The Department of Justice isn’t done with James Comey. Not by a long shot. Federal prosecutors in the Eastern District of Virginia are revving up another investigation into the former FBI director, this time focusing on his alleged leak of classified information to a Columbia University law professor. If you’re keeping score at home, this would be the third indictment against Comey since last fall. Three strikes, as they say.

Bloomberg Law broke the story, reporting that the same office that stumbled in its initial criminal case against Comey for making false statements to Congress has dusted itself off and come back swinging. They’re zeroing in on those documents Comey handed over to Daniel Richman, his longtime friend and confidant. You remember Richman, right? The guy who served as Comey’s personal messenger service to the press after President Trump fired him in 2017.

Acting Attorney General Todd Blanche has been holding active meetings about the case, according to two sources familiar with the matter. Whether prosecutors will actually present an indictment to the grand jury in Eastern Virginia remains an open question. But the fact that these conversations are happening at all tells you something important. The DOJ sees enough smoke here to keep digging for fire.

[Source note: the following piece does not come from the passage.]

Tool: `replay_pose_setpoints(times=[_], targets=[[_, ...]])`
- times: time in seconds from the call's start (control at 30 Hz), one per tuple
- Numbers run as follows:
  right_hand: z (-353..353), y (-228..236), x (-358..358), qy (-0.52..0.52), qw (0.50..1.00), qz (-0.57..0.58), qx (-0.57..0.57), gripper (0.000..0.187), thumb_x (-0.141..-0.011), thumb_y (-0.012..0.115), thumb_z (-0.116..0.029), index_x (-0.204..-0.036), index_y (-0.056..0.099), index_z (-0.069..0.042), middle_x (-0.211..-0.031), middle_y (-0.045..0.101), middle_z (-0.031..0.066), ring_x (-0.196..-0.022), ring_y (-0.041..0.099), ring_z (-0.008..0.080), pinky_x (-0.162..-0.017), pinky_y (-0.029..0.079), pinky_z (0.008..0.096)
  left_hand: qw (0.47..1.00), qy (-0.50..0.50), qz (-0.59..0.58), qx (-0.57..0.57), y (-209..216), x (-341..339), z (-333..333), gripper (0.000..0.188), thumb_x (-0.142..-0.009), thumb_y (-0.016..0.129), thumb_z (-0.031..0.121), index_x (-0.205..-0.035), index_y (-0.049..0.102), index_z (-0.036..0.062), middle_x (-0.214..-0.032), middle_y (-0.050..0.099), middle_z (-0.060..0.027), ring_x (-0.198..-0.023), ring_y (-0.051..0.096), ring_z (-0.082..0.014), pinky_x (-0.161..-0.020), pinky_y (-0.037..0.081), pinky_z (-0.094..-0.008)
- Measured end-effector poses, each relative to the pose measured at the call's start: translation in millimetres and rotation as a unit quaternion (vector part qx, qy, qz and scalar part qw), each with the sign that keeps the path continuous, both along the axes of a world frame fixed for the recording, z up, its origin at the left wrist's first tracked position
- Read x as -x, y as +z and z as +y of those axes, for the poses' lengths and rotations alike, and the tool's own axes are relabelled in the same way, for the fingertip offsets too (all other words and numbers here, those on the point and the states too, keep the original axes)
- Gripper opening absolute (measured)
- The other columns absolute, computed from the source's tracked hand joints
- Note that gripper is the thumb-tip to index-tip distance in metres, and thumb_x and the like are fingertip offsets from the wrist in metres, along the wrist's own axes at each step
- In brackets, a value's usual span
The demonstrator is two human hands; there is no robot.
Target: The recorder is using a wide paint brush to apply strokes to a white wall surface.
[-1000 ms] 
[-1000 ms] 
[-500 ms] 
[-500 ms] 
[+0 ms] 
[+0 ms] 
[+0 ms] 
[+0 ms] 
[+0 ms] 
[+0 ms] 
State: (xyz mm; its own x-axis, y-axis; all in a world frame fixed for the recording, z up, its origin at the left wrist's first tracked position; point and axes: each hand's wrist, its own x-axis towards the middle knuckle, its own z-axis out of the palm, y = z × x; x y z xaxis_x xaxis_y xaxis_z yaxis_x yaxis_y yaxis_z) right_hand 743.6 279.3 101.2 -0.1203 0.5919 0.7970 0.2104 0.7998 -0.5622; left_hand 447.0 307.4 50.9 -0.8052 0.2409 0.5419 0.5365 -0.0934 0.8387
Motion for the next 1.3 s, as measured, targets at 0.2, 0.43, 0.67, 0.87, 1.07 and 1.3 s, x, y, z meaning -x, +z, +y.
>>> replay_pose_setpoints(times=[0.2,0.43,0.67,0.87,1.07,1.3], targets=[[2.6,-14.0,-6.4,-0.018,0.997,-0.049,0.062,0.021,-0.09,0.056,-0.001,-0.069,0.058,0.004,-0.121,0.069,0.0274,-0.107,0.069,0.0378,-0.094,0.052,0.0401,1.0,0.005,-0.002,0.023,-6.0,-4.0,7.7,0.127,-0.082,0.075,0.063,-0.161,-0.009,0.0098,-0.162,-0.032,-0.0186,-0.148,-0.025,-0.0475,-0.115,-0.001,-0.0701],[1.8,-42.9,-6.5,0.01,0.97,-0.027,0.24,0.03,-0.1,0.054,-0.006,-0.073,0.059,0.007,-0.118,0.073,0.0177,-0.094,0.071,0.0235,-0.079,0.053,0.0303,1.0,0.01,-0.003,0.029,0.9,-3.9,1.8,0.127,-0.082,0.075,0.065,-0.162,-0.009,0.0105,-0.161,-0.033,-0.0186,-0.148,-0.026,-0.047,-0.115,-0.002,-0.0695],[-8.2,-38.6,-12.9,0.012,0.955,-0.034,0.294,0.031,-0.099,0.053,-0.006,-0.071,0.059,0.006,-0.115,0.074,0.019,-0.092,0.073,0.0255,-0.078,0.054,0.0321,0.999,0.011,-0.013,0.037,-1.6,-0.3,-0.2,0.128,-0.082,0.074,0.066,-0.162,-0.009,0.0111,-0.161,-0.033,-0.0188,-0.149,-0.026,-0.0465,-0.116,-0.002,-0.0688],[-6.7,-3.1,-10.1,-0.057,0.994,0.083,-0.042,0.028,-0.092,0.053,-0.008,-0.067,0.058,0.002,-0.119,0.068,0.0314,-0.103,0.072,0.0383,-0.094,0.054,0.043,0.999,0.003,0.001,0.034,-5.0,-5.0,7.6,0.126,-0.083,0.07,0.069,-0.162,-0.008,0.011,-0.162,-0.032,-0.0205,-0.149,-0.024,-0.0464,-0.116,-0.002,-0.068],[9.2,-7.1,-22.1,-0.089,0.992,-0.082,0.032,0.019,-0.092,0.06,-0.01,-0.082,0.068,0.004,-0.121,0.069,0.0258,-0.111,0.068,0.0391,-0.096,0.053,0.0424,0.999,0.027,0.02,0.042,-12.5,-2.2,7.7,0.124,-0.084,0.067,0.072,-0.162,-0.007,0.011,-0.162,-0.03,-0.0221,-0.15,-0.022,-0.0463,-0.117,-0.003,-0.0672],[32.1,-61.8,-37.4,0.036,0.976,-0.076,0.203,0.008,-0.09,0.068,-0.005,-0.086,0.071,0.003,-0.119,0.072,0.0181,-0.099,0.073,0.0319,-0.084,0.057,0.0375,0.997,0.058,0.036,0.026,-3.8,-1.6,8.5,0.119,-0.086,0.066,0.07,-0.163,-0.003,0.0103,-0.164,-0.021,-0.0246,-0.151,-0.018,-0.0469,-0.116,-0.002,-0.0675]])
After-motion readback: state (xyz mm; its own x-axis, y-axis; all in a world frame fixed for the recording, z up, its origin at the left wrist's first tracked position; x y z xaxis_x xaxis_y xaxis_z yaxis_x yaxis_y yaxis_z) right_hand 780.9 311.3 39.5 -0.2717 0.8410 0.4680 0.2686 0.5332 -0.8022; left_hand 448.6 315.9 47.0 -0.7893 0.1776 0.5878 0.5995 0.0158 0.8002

Here’s what really gets me about this whole saga. Comey positioned himself as the moral compass of Washington. He wrote a book called “A Higher Loyalty” for crying out loud. He went on television, did the interview circuit, accepted speaking fees, and lectured everyone about ethics and integrity. Meanwhile, he’s facing his third potential indictment for actions that allegedly violated the very principles he claimed to uphold.

The irony is thick enough to cut with a knife. This is a man who ran the premier law enforcement agency in the United States. He knew the rules. He understood classification protocols better than almost anyone in government. Yet here we are, watching prosecutors examine whether he played fast and loose with sensitive information because he had an ax to grind with a president who fired him.

Think about what that means for a second. The head of the FBI, entrusted with protecting national security secrets, potentially compromising classified material because of personal grievances. That’s not whistleblowing. That’s not speaking truth to power. That’s revenge dressed up in self-righteousness.

The previous indictments haven’t stuck yet, which gives Comey’s defenders plenty of ammunition. They’ll say this is political persecution, a vendetta, the weaponization of justice. But you know what? Maybe the reason prosecutors keep coming back is because there’s actually something there. Maybe the first case didn’t land because they aimed at the wrong target, not because Comey’s hands are clean.

Federal prosecutors don’t typically waste their time on frivolous cases. They’ve got limited resources and endless caseloads. The fact that they’re pursuing this third avenue suggests they believe Comey crossed a line that matters. The classified leak angle is particularly serious because it goes straight to the heart of what an FBI director’s job actually is: protecting sensitive information, not distributing it to law professors who then funnel it to reporters.

This whole episode reinforces something conservatives have been saying for years. The administrative state operates under different rules than the rest of us. Powerful bureaucrats like Comey can orchestrate media campaigns, leak strategic information, and position themselves as heroes while regular Americans would face immediate prosecution for far less. The two-tiered justice system isn’t a conspiracy theory when you can watch it play out in real time.

Whether this third investigation results in an indictment remains to be seen. But the message is already clear. James Comey’s reputation as Washington’s Boy Scout has taken hit after hit, and the Justice Department isn’t finished examining his conduct. Sometimes the people who talk the loudest about integrity are the ones who need the reminder most.